*** DATA BLOCK ***
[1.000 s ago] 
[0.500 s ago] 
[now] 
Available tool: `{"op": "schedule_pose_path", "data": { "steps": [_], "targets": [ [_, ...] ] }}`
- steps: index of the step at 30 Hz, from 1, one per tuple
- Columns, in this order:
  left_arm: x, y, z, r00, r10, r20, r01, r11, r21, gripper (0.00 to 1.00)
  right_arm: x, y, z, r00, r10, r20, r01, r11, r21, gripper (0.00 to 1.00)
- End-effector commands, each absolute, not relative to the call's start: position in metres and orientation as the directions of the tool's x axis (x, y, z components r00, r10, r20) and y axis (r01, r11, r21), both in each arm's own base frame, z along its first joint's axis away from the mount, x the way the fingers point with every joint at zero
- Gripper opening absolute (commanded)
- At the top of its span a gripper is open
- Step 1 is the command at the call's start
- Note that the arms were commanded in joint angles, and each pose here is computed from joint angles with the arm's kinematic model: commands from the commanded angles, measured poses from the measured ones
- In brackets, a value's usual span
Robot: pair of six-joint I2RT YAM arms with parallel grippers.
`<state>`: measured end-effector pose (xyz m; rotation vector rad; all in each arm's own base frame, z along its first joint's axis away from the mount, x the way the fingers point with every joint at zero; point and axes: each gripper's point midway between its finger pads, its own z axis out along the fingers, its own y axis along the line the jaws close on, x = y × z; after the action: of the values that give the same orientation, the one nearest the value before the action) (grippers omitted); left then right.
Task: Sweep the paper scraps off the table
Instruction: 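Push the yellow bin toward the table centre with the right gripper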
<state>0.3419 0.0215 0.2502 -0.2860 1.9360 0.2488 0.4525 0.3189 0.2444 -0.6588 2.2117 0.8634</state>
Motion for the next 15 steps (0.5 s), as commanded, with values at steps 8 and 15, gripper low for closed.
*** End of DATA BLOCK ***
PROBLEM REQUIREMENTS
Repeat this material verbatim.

SOLVED EXERCISE
[1.000 s ago] 
[0.500 s ago] 
[now] 
Available tool: `{"op": "schedule_pose_path", "data": { "steps": [_], "targets": [ [_, ...] ] }}`
- steps: index of the step at 30 Hz, from 1, one per tuple
- Columns, in this order:
  left_arm: x, y, z, r00, r10, r20, r01, r11, r21, gripper (0.00 to 1.00)
  right_arm: x, y, z, r00, r10, r20, r01, r11, r21, gripper (0.00 to 1.00)
- End-effector commands, each absolute, not relative to the call's start: position in metres and orientation as the directions of the tool's x axis (x, y, z components r00, r10, r20) and y axis (r01, r11, r21), both in each arm's own base frame, z along its first joint's axis away from the mount, x the way the fingers point with every joint at zero
- Gripper opening absolute (commanded)
- At the top of its span a gripper is open
- Step 1 is the command at the call's start
- Note that the arms were commanded in joint angles, and each pose here is computed from joint angles with the arm's kinematic model: commands from the commanded angles, measured poses from the measured ones
- In brackets, a value's usual span
Robot: pair of six-joint I2RT YAM arms with parallel grippers.
`<state>`: measured end-effector pose (xyz m; rotation vector rad; all in each arm's own base frame, z along its first joint's axis away from the mount, x the way the fingers point with every joint at zero; point and axes: each gripper's point midway between its finger pads, its own z axis out along the fingers, its own y axis along the line the jaws close on, x = y × z; after the action: of the values that give the same orientation, the one nearest the value before the action) (grippers omitted); left then right.
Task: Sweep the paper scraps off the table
Instruction: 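Push the yellow bin toward the table centre with the right gripper
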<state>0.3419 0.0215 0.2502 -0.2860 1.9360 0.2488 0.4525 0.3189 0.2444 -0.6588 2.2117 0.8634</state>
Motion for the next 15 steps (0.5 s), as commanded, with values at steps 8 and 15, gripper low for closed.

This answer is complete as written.